• _THE TASK_
All lines from the one holding "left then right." to the end of the listing are to be output exactly, both ends included, with any pictures left out.

• _RECORDED INFORMATION_
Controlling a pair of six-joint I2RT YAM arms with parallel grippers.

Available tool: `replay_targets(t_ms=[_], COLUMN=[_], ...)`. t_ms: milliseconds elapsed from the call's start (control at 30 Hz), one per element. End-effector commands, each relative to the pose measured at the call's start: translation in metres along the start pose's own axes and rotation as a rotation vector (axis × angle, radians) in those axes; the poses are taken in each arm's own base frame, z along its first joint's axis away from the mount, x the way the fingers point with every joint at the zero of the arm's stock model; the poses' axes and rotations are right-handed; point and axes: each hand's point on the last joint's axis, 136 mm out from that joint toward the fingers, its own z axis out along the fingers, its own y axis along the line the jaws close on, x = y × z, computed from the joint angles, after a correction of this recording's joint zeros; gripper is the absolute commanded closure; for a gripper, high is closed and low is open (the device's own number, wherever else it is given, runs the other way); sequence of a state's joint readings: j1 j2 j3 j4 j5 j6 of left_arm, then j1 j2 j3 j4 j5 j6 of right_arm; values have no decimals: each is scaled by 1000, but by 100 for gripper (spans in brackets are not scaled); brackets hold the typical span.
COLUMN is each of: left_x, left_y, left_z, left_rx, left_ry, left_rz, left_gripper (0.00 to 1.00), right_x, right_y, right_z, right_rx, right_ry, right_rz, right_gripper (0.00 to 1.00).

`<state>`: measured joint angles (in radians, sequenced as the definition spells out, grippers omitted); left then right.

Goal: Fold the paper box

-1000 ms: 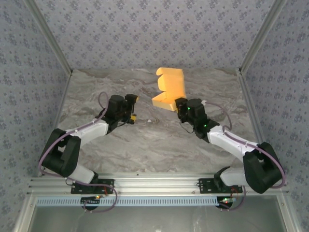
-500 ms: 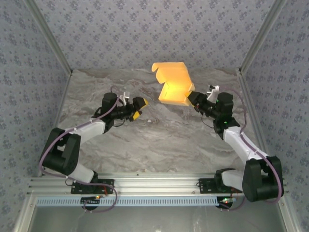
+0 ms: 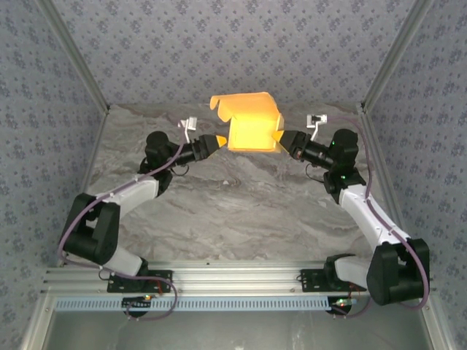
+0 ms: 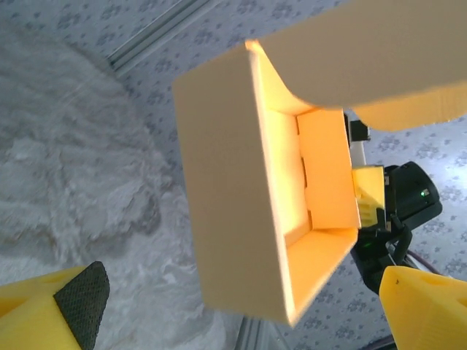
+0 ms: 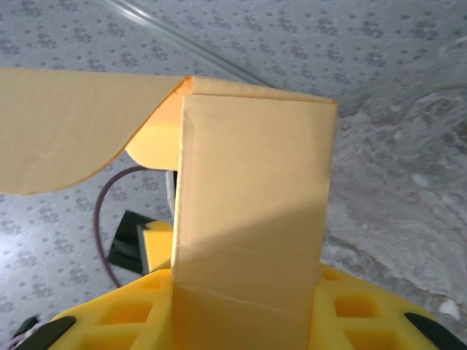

• _EXERCISE RESULT_
`<state>`: measured joint angles (in radians, sequenced as the definition spells out, grippers omitted); left then right.

Goal: Fold the paper box

-1000 ms: 
-500 ms: 
+0 ms: 
+0 ms: 
+0 ms: 

Nothing else belongs to this answer.